Last month, we broke the news that Sun Microsystems is investing heavily in a cloud computing strategy. In a teleconference yesterday, Sun expanded on its plans … a little.
Here, in a nutshell, are the bullet points laid out by Dave Douglas, Sun’s senior vice president of cloud computing:
- Aside from Douglas, Sun’s Cloud Computing Business Unit consists of Lew Tucker, CTO; Jim Parkinson, vice president of engineering; Juan Carlos, vice president of marketing; and hundreds of engineers and other ancillary employees.
- The company has formed a “cloud advisory group” that includes customers, partners and luminaries.
- Sun sees the cloud ecosystem as being comprised of software as a service (SaaS), platform as a service (PaaS) and infrastructure as a service (IaaS). Douglas says Sun will have the strongest pure play in the latter two, but will partner with ISVs around SaaS.
- Sun’s foresees three main types of clouds — public, private and hybrid — and many variations of each. Sun’s goal is not only to “power” these clouds when possible, but also to use its expertise to facilitate openness and compatibility among them.
- To this end, Sun’s cloud computing offerings will include products and technologies; expertise and services; partners; and an open community.
- Sun’s current suite of cloud-enabling technologies includes OpenSolaris, xVM, xVM Ops Center, Open EDI, VirtualBox, Crossbow, MySQL, Glassfish, Open Storage, ZFS, Sun Storage 7000 systems, Lustre and Celeste.
- Cloud computing could be a new source of vendor lock-in, but Sun wants to push openness by being part of as many clouds as possible, regardless of how integral its technology is to the infrastructure.
CTO Tucker also chimed in, noting that Sun is in a great position to start building clouds for companies, and it has received much interest already.
Details were equally sparse during the Q&A session, during which the Sun team indicated:
- Sun is equipped to help telcos and service providers get into the cloud business, and service providers will play a big role in bringing SMBs to the cloud.
- SLAs in the cloud will vary depending on the use case, and in some scenarios where Sun is involved, it might have to bring in partners to ensure service levels can bet met.

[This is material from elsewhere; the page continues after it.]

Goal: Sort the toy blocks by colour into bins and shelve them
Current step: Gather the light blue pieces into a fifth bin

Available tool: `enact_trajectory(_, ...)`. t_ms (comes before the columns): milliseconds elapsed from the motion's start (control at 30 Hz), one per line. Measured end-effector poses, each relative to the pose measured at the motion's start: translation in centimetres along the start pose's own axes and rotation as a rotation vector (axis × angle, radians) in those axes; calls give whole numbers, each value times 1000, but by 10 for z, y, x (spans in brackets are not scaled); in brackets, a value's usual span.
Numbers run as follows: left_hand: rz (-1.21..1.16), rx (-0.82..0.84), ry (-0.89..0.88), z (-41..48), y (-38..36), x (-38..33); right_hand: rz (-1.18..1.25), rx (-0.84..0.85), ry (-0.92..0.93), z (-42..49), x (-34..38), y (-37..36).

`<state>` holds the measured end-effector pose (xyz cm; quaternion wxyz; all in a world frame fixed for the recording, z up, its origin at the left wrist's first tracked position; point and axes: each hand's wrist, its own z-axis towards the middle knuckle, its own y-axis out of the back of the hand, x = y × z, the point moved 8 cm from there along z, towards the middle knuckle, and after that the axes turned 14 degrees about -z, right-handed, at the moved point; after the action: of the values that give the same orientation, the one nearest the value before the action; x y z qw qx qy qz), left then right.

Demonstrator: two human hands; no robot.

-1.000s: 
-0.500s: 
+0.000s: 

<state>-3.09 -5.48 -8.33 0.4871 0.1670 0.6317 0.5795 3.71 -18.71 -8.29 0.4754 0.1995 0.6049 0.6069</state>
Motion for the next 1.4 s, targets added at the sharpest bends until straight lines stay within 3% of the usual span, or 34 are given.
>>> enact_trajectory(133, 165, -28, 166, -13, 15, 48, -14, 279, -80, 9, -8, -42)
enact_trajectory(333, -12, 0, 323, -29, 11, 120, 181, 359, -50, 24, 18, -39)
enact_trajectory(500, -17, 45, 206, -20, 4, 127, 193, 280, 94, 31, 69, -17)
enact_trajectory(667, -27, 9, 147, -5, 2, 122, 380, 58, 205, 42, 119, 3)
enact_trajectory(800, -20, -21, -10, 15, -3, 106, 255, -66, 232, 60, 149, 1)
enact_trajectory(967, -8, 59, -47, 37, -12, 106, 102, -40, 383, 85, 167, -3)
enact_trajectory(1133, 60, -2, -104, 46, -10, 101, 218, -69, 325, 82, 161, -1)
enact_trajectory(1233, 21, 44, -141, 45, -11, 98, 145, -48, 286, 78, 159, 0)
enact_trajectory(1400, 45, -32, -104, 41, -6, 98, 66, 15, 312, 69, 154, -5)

- Sun views everyone in the cloud computing ecosystem as partners (an attitude embodied in the Google-Salesforce.com partnership). As an example, it was pointed out, Sun has hundreds of people running OpenSolaris AMIs on EC2.
- There is a “huge affinity” between Star and Open Office and cloud computing. (Ed. Note: Go ahead and read between the lines.)
- Sun might even have announcements around CDNs and cloud computing (one of many things that could be coming down the pike).
And let us not forget the still unanswered question as to what will happen to Network.com. Unless I missed something, this was never explicitly brought up during the call, and not wanting to be on the receiving end of a good, old-fashioned corporate sidestep, I didn’t ask. My prediction (on which even I wouldn’t place a bet) is that Sun ultimately will offer a full-on cloud platform, offering not only PaaS (as it is well equipped to do, and which Douglas acknowledges would be the proper description for Network.com 1.0) but also nearly bare metal IaaS and social networking/Web 2.0 services. It has the means to do all these things (and has hinted at them through various projects — like Caroline and Hydrazine) and, if done right, could make Sun the only (?) low-maintenance, full-service cloud offering.